Tunisians condemn peace contest

YNet reports:

The Leo Savir Foundation for a Mediterranean Vision 2020 within the Peres Center for Peace, FundaciĆ³n Picasso, and the Newspaper Al-Quds are launching a new project in which young people from the Mediterranean region will compete to express their personal interpretation of Pablo Picasso's famous 1949 painting, Dove of Peace.

Newspapers from the region will be partners to the project, among them Yedioth Ahronot (Israel), Al Ahram (Egypt), Asba (Tunisia), Le Matin (Morocco), and Malta Star (Malta). The panel of judges will be comprised of representatives of the Peres Center for Peace, FundaciĆ³n Picasso, Al-Quds, and the participating newspapers.

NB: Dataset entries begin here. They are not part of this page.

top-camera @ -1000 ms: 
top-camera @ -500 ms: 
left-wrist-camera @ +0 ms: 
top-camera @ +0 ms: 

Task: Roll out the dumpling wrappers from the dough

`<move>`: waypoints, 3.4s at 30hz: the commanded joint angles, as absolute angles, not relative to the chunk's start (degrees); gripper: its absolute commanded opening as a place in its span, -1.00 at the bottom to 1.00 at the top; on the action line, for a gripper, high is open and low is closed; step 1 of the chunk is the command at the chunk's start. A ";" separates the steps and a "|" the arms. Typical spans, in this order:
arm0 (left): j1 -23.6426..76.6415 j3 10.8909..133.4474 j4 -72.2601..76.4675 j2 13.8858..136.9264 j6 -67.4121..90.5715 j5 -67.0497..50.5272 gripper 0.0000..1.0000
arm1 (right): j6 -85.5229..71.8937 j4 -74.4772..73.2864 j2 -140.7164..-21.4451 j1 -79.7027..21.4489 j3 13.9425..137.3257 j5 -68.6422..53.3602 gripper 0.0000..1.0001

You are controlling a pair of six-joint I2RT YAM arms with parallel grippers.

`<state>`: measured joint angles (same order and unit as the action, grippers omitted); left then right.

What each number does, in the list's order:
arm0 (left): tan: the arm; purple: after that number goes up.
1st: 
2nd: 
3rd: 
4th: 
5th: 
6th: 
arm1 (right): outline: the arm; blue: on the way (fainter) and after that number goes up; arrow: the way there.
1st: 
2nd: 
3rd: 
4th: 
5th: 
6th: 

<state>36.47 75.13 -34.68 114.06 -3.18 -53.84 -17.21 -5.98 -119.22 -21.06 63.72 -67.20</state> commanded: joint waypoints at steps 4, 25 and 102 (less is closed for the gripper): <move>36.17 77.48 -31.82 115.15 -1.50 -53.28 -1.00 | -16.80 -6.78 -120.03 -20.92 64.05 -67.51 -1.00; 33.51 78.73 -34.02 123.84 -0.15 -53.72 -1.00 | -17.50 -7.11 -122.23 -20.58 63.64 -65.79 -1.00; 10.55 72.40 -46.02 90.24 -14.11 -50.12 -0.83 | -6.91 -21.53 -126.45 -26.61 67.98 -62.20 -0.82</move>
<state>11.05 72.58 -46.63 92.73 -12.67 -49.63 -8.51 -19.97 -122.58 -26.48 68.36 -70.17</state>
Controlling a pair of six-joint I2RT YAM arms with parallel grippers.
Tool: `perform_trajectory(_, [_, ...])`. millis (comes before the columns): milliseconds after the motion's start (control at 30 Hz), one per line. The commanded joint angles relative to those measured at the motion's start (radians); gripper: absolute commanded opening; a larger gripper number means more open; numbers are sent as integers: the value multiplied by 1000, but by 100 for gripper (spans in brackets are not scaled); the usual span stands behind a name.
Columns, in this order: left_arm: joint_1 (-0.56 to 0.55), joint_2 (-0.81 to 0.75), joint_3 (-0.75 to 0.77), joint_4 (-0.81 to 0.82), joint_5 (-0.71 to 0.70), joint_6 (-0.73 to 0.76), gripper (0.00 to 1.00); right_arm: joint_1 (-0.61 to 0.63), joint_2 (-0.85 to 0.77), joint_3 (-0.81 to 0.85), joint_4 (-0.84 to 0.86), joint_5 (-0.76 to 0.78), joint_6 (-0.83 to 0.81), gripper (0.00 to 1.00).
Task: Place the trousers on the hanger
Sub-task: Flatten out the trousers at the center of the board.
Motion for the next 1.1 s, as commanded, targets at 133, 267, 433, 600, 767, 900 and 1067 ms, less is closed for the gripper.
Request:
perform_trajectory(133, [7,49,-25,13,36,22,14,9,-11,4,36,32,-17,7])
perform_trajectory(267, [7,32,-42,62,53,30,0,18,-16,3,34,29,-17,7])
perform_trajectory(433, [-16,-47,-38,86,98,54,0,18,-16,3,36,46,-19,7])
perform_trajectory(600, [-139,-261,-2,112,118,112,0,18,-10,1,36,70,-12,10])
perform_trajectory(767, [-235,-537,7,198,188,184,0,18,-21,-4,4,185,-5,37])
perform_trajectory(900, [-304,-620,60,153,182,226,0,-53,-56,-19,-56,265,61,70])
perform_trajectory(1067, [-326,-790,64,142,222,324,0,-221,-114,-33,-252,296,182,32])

Entries to the competition may be submitted between August 1 and September 30, 2007.

Notice the aim of the contest: just for children to describe their visions of peace, nothing to do with the Arab-Israeli conflict or anything like that.

But this is way too radical for the intellectuals in Tunisia:

Hundreds of Tunisian jurists and intellectuals have condemned the participation of a Tunisian newspaper in a competition for children organised by an Israeli centre.

They threaten to legally challenge what they describe as "symbols of normalization with the Israel."

This competition, called "The World's Children and Picasso's Dove of Peace", is being organised by the Leo Safeer institution which is part of the Israeli Shimon Peres centre for peace.

The competition is for children to express their opinions about peace in newspaper articles, taking their inspiration from Picasso's painting, "Dove of Peace".

Signatories to a petition protesting against the Tunisian newspaper's participation in the competition include the secondary and elementary education unions, the popular resistance committee, and the committee supporting Iraq and Palestine, the Dean of Lawyers Basheer Al Said, and prominent journalists such as Fatima Kray.

They issued a statement saying, "we strongly condemn any attempt to let our children be involved in those practices. Those practices are an attempt to erase the Arab national struggle, history and murdering the future of the coming generations".

The petition which was entitled "No to Normalization, Yes to Resistance" demanded the Tunisian daily newspaper, Al Sabah and the other Arabic newspapers withdraw from "this Zionist competition because it serves the enemy and Shimon Peres who once called the Arab people dirty, ignorant and backward".

Al Sabah said in its Thursday editorial that its participation in the competition is on the basis of the principle that "peace is not made with friends but with enemies."
So are these mainstream Tunisians who are against their children writing about peace "moderates" or "extremists?"